=== PROVIDED DATA ===
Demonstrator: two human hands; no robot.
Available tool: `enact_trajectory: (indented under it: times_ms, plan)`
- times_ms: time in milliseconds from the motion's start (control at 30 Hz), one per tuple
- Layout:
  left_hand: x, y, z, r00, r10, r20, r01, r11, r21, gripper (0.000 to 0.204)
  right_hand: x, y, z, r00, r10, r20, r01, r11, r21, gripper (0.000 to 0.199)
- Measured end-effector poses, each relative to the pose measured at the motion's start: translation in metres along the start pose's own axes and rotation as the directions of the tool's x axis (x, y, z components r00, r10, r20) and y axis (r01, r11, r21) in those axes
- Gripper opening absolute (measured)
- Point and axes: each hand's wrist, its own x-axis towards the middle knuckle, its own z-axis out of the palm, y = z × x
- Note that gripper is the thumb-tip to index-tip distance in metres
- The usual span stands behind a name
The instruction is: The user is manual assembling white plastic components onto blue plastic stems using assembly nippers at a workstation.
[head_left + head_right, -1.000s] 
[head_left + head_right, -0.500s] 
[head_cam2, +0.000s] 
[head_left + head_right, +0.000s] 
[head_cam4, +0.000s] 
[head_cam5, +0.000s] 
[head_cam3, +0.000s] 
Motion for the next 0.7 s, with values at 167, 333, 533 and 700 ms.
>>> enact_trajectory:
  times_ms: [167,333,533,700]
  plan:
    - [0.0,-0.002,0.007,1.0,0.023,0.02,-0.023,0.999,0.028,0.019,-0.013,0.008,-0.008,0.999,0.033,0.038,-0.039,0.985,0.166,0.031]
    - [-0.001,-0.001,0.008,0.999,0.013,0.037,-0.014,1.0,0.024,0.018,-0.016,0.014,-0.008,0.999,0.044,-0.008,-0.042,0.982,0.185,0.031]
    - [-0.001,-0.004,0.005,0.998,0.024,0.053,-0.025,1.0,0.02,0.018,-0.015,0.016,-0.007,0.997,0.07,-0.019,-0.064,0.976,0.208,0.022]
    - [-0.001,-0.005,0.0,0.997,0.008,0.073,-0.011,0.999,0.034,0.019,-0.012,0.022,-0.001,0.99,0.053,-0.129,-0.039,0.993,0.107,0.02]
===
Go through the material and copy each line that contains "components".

- Measured end-effector poses, each relative to the pose measured at the motion's start: translation in metres along the start pose's own axes and rotation as the directions of the tool's x axis (x, y, z components r00, r10, r20) and y axis (r01, r11, r21) in those axes
The instruction is: The user is manual assembling white plastic components onto blue plastic stems using assembly nippers at a workstation.

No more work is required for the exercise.